Meanwhile in Dublin, and other cities, a different kind of war was being fought, one were the victims were usually killed in their beds. As director of Intelligence for the IRA, Collins was responsible for the creation of a special execution squad that killed British spies and informers, shooting no less than twenty MI5 officers in one night exactly a week before the Kilmichael Ambush.

Despite Neil Jordan's film, Michael Collins' legacy in Ireland is still mixed. On the one hand is the revolutionary urban guerrilla leader who won the War of Independence, and on the other he's the man who signed the Treaty and settled for a divided Free State, rather than a whole independent one. He's the founder of the unarmed police force that replaced the hated Royal Irish Constabulary, but a person who, unlike the heroes of 1916, killed his enemies in their beds rather than in pitched battle.

Michael Collins armoured car, Curragh
The controversy stems from one simple fact, unlike almost every other Irish revolutionary, he was successful.

A Michael Collins tour of Ireland would start in Dublin. It would include the Stag's Head pub in Dublin where he used to drink, which was round the corner from his intelligence office at no. 3 Crow Street. It would take in the Imperial Hotel in Cork where he spent his last night, but it would end at the obscure village of  Béal na Bláth in his native County Cork.

Here he died after a confused ambush by anti-Treaty forces. His convoy included an armoured car, but its machine gun had jammed. Collins was the only fatality in the battle. The film plays fast and lose with the facts of this, but you can't get over the poignancy of the version of She Moved Through The Fair by Sinead O'Connor and The Chieftains that Jordan commissioned for the movie.

Béal na Bláth is not the sort of place that usually gets mentioned in tourist guides. There is a small monument there to the Big Fella, but little else.

In his home town of Clonakilty though there is now the Michael Collins Centre, where you can learn some more about his life.There is also more about Collins in the barracks that bears his name in the City of Cork, whilst the armoured car that failed to save him is at the main Irish Army Museum at Curragh.

Collins himself lies in the Glasnevin Cemetery in Dublin, where there is a visitors centre and memorial to other Republicans. The cemetery is also home to another legacy of Ireland's past, one that isn't remembered as well as Easter 1916, but which has also had its own film made about it. This is the site of the mass grave of the 'fallen women' of the Magdalene laundries.

5. The Falls and Shankill Roads, Belfast

So when did Ireland's struggle for independence finally end? That is a difficult question.

One answer is 1921, when the British Empire threw in the towel and the Free State was formed. Another answer is 1923 when the Free Staters won the civil war, or 1932 when the bulk of the anti-Treaty people gave up the gun and adopted democratic politics.

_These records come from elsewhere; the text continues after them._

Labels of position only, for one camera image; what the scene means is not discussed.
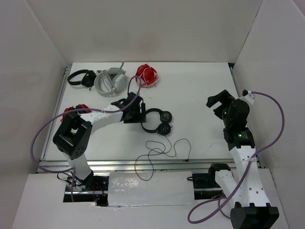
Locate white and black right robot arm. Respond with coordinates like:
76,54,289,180
206,90,279,229

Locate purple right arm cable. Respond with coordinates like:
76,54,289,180
187,92,285,224

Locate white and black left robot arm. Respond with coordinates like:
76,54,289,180
53,93,146,190

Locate black Panasonic wired headphones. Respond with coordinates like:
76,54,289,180
134,108,192,181

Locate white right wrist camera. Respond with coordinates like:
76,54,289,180
241,89,255,105

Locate red black headphones with cable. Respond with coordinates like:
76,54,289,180
61,104,91,122

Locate grey white gaming headset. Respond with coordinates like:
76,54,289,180
93,61,128,97

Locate black headphones at back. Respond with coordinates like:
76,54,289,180
67,69,97,88

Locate red white wrapped headphones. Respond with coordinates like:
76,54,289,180
135,64,159,88

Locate white foil cover panel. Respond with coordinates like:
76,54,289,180
108,171,195,207

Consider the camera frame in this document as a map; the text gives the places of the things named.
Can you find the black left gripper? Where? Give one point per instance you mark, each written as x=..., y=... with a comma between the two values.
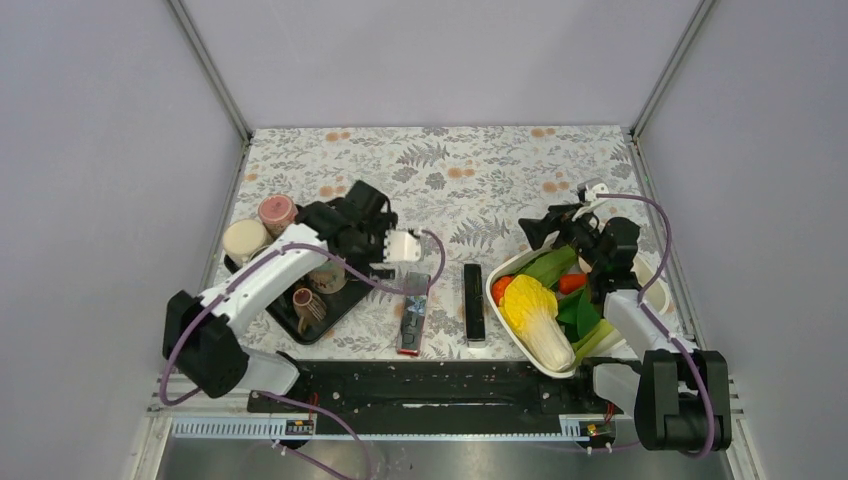
x=383, y=221

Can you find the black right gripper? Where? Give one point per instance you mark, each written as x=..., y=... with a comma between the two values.
x=562, y=218

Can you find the pink speckled mug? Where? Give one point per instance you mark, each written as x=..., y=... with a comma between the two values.
x=276, y=213

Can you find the brown ribbed mug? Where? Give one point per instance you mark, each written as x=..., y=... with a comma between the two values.
x=309, y=307

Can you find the plain cream mug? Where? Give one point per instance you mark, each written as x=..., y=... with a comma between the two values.
x=243, y=238

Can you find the floral cream mug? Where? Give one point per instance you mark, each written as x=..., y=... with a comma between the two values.
x=328, y=278

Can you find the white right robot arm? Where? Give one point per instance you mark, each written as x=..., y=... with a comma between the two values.
x=682, y=399

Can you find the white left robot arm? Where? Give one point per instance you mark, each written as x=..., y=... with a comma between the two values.
x=202, y=332

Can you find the orange carrot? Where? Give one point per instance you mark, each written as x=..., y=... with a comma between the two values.
x=572, y=282

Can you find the white oval basin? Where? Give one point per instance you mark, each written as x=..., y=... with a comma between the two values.
x=658, y=296

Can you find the green leafy vegetable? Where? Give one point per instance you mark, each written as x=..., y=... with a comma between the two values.
x=576, y=315

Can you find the black rectangular tray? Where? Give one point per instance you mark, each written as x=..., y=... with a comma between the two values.
x=331, y=301

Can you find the silver red flat box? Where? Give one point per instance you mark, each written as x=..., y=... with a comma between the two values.
x=412, y=321

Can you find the green white leek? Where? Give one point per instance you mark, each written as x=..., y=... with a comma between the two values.
x=600, y=341

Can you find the yellow napa cabbage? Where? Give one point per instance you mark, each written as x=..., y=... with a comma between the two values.
x=530, y=308

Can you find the red tomato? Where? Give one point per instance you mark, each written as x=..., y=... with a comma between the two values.
x=498, y=289

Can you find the black rectangular box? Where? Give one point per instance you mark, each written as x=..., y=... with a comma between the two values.
x=475, y=331

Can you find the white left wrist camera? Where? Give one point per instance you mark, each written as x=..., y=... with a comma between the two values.
x=401, y=246

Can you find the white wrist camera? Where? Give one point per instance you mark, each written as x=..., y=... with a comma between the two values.
x=590, y=191
x=401, y=246

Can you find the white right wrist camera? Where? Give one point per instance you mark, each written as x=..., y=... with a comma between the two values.
x=590, y=191

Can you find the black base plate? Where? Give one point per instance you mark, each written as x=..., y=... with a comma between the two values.
x=451, y=398

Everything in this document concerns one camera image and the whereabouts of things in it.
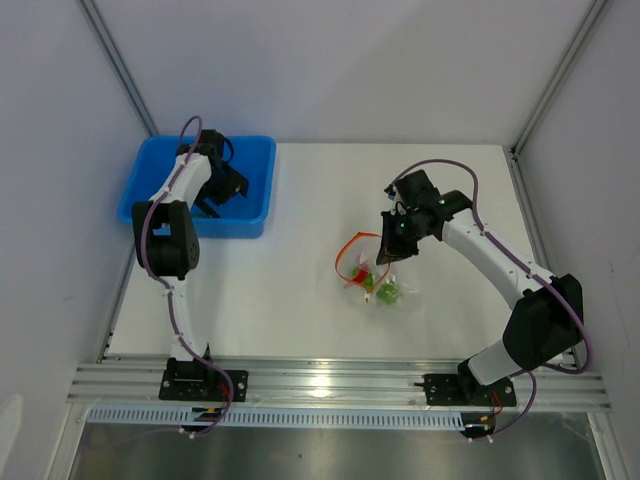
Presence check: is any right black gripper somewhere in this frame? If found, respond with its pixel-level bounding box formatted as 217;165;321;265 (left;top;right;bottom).
377;210;431;266

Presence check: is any red chili pepper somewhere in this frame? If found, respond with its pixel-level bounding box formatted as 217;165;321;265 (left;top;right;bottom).
351;267;374;288

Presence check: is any clear zip top bag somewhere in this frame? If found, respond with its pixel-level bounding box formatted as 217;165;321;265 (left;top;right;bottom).
334;231;422;316

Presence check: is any green grape bunch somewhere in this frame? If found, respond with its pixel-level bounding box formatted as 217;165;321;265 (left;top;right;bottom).
376;281;402;305

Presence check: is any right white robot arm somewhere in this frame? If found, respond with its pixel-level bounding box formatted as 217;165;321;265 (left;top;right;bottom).
377;190;587;404

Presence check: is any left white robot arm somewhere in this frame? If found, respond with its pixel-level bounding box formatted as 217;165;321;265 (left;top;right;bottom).
132;129;249;400

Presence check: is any blue plastic bin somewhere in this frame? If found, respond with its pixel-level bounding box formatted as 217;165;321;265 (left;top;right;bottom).
117;135;277;239

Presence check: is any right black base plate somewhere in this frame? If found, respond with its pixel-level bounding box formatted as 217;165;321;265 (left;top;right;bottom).
414;373;517;407

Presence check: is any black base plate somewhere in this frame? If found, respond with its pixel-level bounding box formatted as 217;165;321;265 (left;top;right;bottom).
158;358;230;402
414;373;517;407

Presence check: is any right aluminium frame post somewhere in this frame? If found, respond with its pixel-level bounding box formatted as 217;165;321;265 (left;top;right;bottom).
509;0;613;161

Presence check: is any aluminium frame post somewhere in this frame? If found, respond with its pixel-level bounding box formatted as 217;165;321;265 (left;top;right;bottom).
76;0;159;136
509;0;613;161

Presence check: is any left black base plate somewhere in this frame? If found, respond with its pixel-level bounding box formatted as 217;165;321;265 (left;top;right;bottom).
158;358;230;402

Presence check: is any aluminium mounting rail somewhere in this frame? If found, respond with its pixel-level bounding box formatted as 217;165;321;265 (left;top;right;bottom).
67;356;612;413

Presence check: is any white slotted cable duct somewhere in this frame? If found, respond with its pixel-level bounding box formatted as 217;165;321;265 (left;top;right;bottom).
87;405;464;431

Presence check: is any left aluminium frame post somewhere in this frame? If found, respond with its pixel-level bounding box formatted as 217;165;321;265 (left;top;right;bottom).
76;0;159;136

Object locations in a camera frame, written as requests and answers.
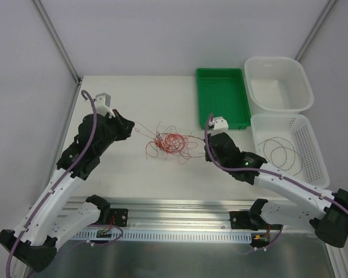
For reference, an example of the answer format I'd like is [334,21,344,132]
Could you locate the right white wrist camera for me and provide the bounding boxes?
[208,116,229,132]

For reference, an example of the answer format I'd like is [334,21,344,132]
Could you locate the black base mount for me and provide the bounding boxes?
[229,211,281,231]
[109,208,129,228]

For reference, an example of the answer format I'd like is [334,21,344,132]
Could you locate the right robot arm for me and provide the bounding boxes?
[204,131,348,248]

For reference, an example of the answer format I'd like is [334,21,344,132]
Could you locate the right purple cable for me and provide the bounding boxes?
[204,112,348,235]

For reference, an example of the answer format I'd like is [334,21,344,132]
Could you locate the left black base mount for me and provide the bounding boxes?
[109,208,129,228]

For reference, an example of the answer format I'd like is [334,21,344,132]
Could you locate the left aluminium corner post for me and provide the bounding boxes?
[31,0,82,85]

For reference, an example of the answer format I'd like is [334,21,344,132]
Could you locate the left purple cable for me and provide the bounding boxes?
[5,90,124,278]

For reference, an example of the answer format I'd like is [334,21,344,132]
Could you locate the green plastic tray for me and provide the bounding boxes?
[196,68,251,130]

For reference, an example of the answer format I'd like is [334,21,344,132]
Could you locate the right aluminium corner post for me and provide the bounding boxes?
[294,0,339,63]

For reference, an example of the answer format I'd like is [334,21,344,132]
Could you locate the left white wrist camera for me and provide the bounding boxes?
[94,93,115,117]

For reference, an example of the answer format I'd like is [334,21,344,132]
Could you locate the thin black wire in basket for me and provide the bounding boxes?
[257,137,304,176]

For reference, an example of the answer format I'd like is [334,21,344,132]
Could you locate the white slotted cable duct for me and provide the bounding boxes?
[72,229,252,244]

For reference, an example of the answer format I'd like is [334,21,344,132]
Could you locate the aluminium rail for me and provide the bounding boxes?
[23,198,337,234]

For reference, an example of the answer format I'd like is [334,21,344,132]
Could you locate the white perforated basket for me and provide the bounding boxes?
[251,114,330,188]

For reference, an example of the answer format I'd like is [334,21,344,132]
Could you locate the red orange wires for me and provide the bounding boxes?
[133,120,206,166]

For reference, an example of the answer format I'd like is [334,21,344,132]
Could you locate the purple cable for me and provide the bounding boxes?
[204,112,348,235]
[5,90,124,278]

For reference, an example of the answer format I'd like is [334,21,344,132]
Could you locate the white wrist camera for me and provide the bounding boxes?
[208,116,229,132]
[94,93,115,117]

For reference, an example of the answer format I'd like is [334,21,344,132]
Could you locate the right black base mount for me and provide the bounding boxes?
[229,211,281,231]

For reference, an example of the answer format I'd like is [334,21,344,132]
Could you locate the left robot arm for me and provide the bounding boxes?
[0,109,135,273]

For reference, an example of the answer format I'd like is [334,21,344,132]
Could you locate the aluminium corner post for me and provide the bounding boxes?
[294,0,339,63]
[31,0,82,85]

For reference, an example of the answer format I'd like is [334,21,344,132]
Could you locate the white plastic tub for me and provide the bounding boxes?
[244,57,314,115]

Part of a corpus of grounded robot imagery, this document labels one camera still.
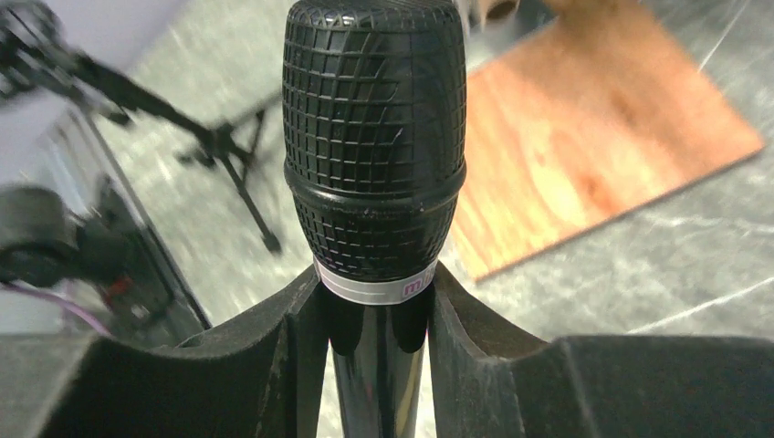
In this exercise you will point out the black tripod shock mount stand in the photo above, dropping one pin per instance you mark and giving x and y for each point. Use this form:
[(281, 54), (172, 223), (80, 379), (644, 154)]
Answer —
[(210, 58)]

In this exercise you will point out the white silver bracket fixture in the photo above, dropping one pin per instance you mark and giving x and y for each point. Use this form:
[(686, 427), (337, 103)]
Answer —
[(483, 12)]

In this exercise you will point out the brown wooden board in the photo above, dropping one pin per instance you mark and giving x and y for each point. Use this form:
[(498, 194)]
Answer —
[(578, 112)]

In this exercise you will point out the black microphone blue foam head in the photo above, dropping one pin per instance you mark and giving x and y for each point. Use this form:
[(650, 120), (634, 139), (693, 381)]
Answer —
[(374, 125)]

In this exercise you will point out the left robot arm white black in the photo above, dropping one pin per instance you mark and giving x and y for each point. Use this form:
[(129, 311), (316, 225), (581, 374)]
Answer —
[(43, 243)]

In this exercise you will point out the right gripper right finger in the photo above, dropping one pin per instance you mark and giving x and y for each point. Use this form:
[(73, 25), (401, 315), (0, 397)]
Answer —
[(491, 378)]

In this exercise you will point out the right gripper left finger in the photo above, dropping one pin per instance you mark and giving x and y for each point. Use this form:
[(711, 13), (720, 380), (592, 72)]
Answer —
[(258, 374)]

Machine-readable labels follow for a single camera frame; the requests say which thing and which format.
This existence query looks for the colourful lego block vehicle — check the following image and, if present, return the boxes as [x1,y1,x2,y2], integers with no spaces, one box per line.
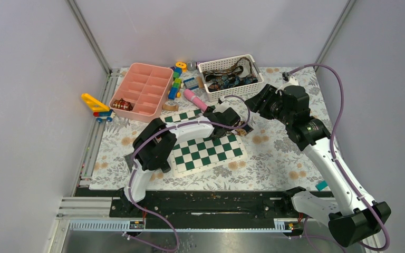
[168,62,187,100]

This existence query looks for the blue grey lego brick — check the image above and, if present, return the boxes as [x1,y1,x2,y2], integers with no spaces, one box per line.
[184,77,199,90]

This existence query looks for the wooden rectangular block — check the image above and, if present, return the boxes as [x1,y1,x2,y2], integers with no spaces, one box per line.
[196,76,204,89]

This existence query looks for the rolled red patterned tie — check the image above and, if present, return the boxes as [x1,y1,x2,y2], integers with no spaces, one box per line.
[112,99,133,111]

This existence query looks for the white perforated plastic basket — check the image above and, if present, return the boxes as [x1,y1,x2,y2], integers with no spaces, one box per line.
[198,54,264,102]

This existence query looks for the wooden arch block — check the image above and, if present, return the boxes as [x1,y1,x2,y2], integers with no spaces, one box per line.
[162,102,179,111]

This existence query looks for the pink divided organizer tray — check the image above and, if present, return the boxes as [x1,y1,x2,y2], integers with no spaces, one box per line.
[109,63,173,123]

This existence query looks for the grey lego baseplate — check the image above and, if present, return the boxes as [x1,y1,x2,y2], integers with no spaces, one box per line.
[124,153,133,173]

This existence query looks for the purple glitter microphone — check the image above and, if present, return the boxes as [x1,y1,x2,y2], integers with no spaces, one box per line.
[186,61,197,71]

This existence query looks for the small teal block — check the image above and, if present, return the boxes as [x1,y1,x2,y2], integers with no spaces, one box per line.
[315,180,328,191]

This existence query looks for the blue patterned tie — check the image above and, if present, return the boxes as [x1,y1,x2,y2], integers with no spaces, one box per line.
[208,74,258,92]

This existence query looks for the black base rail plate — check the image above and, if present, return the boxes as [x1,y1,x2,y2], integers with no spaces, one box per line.
[109,189,334,230]

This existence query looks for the green white chessboard mat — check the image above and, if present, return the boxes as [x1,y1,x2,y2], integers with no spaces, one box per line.
[162,101,248,178]

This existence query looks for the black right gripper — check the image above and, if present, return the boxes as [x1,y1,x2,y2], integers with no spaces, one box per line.
[244,83,293,125]

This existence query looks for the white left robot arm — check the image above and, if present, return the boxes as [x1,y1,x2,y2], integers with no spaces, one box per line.
[122,107,240,217]

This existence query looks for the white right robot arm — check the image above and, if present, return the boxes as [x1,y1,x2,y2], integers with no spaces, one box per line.
[245,76,391,247]

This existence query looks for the brown floral patterned tie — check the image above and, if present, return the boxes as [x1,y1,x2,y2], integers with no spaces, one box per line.
[227,125,253,137]

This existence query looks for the yellow toy crane car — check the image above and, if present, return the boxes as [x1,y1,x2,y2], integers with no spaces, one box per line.
[81,93,115,123]

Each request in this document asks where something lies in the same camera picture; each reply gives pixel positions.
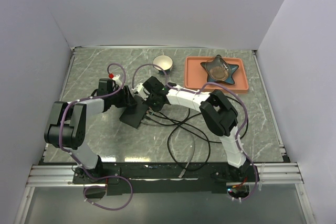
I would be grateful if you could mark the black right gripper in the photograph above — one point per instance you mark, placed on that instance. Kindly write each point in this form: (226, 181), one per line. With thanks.
(157, 109)

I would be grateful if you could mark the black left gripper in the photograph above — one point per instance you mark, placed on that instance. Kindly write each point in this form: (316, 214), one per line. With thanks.
(128, 99)

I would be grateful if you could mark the black network switch box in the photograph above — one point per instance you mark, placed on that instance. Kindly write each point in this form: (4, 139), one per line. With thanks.
(133, 116)

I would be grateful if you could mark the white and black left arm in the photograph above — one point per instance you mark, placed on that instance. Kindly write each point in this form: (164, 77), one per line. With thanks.
(66, 125)

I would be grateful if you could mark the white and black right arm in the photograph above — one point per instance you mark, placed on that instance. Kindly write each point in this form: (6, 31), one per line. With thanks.
(219, 115)

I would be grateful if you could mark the small white teal bowl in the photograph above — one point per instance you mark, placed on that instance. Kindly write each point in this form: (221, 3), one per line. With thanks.
(163, 63)

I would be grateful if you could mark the salmon pink tray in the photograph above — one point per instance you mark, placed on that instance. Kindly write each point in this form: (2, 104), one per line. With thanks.
(195, 76)

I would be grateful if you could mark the dark blue star dish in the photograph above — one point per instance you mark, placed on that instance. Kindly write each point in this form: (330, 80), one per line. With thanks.
(229, 81)

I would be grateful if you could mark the clear glass bowl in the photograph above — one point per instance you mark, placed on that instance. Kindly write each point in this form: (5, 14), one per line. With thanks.
(217, 68)

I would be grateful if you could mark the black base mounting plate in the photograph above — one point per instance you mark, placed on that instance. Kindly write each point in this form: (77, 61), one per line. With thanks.
(122, 178)

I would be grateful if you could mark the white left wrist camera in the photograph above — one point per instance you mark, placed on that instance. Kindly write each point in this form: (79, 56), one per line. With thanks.
(116, 77)

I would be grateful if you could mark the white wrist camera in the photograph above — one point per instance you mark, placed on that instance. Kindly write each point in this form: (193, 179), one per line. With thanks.
(139, 90)
(116, 77)

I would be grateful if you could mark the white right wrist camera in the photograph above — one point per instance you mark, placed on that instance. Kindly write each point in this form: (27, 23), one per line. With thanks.
(139, 90)

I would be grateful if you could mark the aluminium frame rail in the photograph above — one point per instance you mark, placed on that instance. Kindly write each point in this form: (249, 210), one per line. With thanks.
(62, 175)

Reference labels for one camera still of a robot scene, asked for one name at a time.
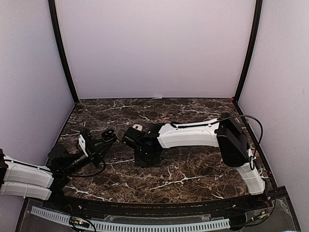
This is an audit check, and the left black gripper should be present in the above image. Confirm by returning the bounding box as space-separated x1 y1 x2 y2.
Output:
63 138 112 176

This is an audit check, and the black earbud case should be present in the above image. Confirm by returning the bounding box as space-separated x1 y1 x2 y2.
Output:
101 129 117 143

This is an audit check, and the small white charging case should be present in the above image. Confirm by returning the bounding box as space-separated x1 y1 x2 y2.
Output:
133 124 143 131

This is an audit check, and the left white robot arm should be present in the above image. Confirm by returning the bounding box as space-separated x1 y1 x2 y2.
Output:
0 139 116 211

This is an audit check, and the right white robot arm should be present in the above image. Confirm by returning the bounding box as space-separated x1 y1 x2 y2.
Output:
122 113 266 210

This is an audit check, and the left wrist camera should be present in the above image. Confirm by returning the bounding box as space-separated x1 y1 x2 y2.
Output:
77 129 93 157

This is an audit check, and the black front rail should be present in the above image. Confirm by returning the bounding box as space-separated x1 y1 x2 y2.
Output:
42 191 275 218

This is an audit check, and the white slotted cable duct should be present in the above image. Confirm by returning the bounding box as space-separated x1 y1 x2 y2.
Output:
30 206 230 232

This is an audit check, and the right black frame post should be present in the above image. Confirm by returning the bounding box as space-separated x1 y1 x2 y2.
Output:
233 0 263 103

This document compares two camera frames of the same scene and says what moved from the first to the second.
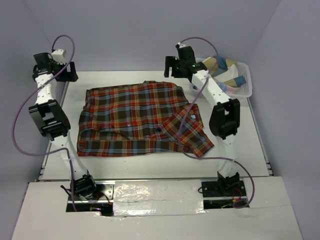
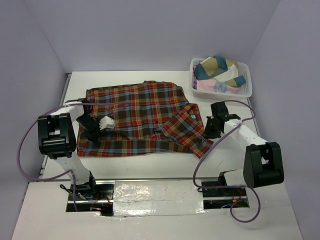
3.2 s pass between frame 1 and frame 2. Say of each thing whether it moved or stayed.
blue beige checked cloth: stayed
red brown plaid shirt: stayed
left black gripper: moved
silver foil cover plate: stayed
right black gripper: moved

Another answer is that it never did.

Twenty years ago a walk down the two main streets of West Belfast would have endorsed that view. Soldiers in armoured Land Rovers, helicopters, fortified pubs, paramilitary murals and the occasional gun or bomb attack, or bus being petrol bombed, were the sights in offer to the rare tourist. It was like walking round a slow motion civil war.

You can still experience some of that side of Belfast, especially if you can find a black taxi driver
Women for Peace, Belfast 1976
prepared to give you an unofficial tour. Brits are certainly tolerated, unless (like me) they ask to view the Official IRA graveyard. However for the most part that Ireland has gone thanks to events of another Easter weekend, but this one only eighteen years ago.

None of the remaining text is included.